Included on this EP, aside from the titular track, were an additional three songs—all of which were B-sides that had previously been unreleased. "On the Green" was uploaded to Jamie T's MySpace around the time of release, while "St Christopher" was given an exclusive preview on Lauren Laverne's BBC Radio 6 Music show on Saturday 20 June 2009. Australian digital publication Concrete Playground described fourth track "The Dance of the Young Professionals" as an "ironic pirate shanty". The song was interpolated with "Hungarian Dance No. 5" by German composer Johannes Brahms.

==Music video==
The "Sticks 'n' Stones" music video premiered on 18 June 2009. It was directed by Adam Powell, who previously worked with Jamie T on his promo single video, "Fire Fire"; and would later collaborate on "The Man's Machine" video—the third single from Kings & Queens. Powell stated that their goal here was to keep it "lo-fi" akin to the skate videos (which are Powell's forte).

Jamie's real-life friends were featured alongside him in the "Sticks 'n' Stones" music video. While throwing stones towards the camera—per Powell's direction—one hit the lens and cracked it, which is visible around the 1:26 mark of the YouTube video.

==Critical response==
The critical reception has been positive for the EP, with nearly universal acclaim for the hit titular single. Daily Mirrors music critic Gavin Martin dubbed Jamie T a "one-man 21st century Clash" and praised the entire EP, particularly the lead single for tackling themes such as "ASBO Britain…weed…breakups," and more in a "blistering, layered, rap narrative". Writing for Digital Spy, Alex Fletcher lauded the title track, proclaiming it to be "lighthearted, joyous and pumped to the brim with adrenaline," and stating one would "struggle to find a better indie anthem this summer."

In his review for Clash, Mike Diver commended how the nostalgic feel of "Sticks 'n' Stones" blends with its pungent lyrics. Clash editor Robin Murray echoed the sentiment, stating it "transcends time and place to become a bona fide anthem". Werk.Re, in a positive review, hailed it as another "kitchen sink tale of juvenile delinquency and rudeboy fatalism".

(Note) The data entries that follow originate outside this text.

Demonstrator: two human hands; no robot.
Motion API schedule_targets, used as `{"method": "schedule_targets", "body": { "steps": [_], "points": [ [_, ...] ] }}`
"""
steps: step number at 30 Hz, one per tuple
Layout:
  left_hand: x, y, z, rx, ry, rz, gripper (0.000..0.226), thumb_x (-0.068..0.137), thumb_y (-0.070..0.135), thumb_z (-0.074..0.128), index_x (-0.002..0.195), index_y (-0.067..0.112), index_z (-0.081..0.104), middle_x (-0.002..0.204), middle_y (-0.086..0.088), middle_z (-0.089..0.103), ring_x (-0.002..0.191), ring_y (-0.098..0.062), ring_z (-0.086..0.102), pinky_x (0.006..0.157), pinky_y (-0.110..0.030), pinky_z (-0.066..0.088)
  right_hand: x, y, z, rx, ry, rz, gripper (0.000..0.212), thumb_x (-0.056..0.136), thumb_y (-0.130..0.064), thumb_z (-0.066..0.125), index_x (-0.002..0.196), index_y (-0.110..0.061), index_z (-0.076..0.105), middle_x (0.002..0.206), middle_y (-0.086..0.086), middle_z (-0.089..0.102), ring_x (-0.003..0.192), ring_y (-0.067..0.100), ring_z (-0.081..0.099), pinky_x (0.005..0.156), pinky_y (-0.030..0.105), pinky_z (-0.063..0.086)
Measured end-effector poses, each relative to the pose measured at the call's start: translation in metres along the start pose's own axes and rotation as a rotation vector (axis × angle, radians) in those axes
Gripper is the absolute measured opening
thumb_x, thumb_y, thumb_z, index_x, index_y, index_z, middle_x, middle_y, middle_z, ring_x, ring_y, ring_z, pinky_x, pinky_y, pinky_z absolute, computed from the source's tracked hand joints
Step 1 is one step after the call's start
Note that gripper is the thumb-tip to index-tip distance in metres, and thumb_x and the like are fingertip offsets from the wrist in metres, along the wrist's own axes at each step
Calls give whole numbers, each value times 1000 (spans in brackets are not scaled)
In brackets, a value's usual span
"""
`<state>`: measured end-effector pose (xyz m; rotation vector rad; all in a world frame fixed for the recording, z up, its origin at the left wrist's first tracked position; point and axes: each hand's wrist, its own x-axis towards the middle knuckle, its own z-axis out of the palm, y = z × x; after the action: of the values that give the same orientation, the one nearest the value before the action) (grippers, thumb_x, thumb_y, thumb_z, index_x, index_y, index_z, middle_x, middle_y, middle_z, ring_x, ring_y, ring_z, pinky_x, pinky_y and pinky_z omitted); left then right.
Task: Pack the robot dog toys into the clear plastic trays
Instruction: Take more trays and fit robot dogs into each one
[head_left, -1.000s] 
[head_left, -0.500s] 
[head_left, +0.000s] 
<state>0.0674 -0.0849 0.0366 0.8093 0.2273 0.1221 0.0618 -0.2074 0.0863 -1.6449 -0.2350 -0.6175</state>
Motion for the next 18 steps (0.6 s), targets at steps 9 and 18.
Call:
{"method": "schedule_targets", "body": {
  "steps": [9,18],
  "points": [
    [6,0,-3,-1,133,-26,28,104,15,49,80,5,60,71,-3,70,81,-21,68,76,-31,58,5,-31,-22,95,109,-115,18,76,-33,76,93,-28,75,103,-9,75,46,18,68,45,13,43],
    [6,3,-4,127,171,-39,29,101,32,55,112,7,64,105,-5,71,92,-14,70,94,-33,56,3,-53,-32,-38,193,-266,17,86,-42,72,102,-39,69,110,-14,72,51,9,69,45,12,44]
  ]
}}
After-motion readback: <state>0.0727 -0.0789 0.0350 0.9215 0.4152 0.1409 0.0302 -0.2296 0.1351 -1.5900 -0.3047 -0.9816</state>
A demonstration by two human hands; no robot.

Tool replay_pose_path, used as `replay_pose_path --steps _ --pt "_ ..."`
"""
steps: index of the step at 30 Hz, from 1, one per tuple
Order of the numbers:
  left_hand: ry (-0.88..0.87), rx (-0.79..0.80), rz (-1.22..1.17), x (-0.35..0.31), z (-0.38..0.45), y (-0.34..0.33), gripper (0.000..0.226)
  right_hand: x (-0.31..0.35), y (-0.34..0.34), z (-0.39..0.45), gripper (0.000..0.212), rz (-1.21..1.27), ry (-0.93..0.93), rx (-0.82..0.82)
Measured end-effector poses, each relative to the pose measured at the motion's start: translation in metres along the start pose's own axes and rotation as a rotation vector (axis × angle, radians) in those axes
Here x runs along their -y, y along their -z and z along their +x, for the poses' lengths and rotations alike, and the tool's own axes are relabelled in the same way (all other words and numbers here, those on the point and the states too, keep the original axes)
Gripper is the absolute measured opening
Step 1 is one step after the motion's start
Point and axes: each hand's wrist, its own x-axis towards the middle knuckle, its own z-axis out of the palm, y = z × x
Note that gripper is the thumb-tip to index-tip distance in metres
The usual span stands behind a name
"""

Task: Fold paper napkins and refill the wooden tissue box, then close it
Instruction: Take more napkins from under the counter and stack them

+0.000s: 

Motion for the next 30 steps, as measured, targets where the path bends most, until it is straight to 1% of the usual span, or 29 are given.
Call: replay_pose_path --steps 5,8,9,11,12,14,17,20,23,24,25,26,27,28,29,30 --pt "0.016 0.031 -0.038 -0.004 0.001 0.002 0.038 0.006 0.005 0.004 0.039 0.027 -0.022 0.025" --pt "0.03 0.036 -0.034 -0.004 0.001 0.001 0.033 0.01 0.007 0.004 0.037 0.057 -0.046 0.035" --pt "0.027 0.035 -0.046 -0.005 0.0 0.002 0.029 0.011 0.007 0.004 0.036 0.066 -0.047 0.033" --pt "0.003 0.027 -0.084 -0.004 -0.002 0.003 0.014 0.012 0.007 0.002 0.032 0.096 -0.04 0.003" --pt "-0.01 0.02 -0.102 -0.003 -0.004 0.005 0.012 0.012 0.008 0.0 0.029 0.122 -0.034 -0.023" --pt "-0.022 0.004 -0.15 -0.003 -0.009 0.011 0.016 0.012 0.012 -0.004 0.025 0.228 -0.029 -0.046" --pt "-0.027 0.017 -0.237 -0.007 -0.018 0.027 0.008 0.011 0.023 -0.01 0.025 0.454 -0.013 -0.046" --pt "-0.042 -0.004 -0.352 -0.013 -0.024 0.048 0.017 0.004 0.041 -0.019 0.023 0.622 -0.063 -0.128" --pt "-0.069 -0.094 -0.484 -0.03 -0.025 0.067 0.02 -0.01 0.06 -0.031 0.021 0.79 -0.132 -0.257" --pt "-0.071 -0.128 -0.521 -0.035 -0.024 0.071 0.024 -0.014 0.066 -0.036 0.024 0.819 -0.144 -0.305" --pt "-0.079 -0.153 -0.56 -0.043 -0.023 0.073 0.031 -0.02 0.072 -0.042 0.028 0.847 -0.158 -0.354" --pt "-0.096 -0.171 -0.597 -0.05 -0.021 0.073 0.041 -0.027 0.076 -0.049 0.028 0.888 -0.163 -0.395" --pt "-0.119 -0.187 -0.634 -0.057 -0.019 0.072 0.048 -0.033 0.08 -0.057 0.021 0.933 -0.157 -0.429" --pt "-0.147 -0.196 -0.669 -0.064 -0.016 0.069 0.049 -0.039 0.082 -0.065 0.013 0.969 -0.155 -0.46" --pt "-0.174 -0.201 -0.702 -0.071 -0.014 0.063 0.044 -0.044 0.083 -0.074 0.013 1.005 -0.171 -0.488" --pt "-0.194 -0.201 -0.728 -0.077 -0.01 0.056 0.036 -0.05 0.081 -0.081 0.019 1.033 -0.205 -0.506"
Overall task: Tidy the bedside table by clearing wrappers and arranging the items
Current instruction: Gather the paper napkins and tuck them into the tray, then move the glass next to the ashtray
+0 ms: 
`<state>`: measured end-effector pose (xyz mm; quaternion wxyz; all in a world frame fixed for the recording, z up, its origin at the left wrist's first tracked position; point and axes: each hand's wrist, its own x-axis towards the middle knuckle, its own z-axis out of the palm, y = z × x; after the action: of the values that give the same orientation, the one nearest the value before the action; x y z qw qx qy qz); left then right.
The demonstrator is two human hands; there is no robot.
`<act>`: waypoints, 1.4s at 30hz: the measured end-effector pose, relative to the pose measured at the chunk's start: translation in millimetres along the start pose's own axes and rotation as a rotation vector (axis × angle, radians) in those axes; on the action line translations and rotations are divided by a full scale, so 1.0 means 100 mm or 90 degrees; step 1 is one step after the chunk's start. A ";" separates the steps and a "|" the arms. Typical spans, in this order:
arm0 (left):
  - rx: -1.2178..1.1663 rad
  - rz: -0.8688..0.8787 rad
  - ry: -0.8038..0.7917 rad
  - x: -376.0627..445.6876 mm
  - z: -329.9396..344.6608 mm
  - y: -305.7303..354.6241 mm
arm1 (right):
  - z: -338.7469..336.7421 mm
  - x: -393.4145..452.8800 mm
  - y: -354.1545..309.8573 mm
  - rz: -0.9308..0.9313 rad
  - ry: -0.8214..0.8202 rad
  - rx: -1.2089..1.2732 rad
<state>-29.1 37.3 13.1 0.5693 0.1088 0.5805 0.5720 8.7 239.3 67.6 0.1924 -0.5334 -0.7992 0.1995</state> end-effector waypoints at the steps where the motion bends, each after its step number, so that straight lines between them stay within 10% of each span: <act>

Alastair Thompson of Gigwise complimented "Sticks 'n' Stones" for being radio-worthy, plus having lyrical depth; and "The Dance of the Young Professionals" for its ska influence. Likewise, Celina Murphy from Hot Press also praised "The Dance of the Young Professionals" for being "gloriously messy" live, and noted that "Sticks 'n' Stones" was received rapturously at the 25 February 2010 show at The Academy venue in Dublin, Ireland.

==Track listing==

Notes
- Indicative of an additional producer/mixing engineer.
- "The Dance of the Young Professionals" interpolates the orchestral "Hungarian Dance #5" by Johannes Brahms.

Sticks 'n' Stones track listing
| No. | Title | Writer(s) | Producer(s) | Length |
|---|---|---|---|---|
| 1. | "Sticks 'n' Stones" | Jamie Treays | Jamie T; Ben "Bones" Coupland; Cenzo Townshend^{[a]}; | 4:04 |
| 2. | "St Christopher" | Treays | Jamie T; Bones; | 3:57 |
| 3. | "On the Green" | Treays; Coupland; | Jamie T; Bones; Jimmy Robertson^{[a]}; | 3:36 |
| 4. | "The Dance of the Young Professionals" | Treays; Coupland^{[b]}; | Jamie T; Bones; Greg "Wizard" Fleming^{[a]}; | 3:12 |
| Total length: |  |  |  | 14:49 |

==Charts==

===Weekly charts===

| Chart (2009)^{[c]} | Peak position |
|---|---|
| Australian Albums (ARIA) | 94 |
| Scotland (OCC) | 3 |
| UK Singles (OCC) | 15 |
| UK Singles Downloads (OCC) | 23 |

===Year-end charts===

| Chart (2009) | Position |
|---|---|
| UK Singles (OCC) | 200 |

Notes:
- The EP also peaked at number three for physical sales and remained inside the top 50 for 10 consecutive weeks.
==Certifications==

| Region | Certification | Certified units/sales |
| United Kingdom (BPI) | Platinum | 600,000^{‡} |
^{‡} Sales+streaming figures based on certification alone.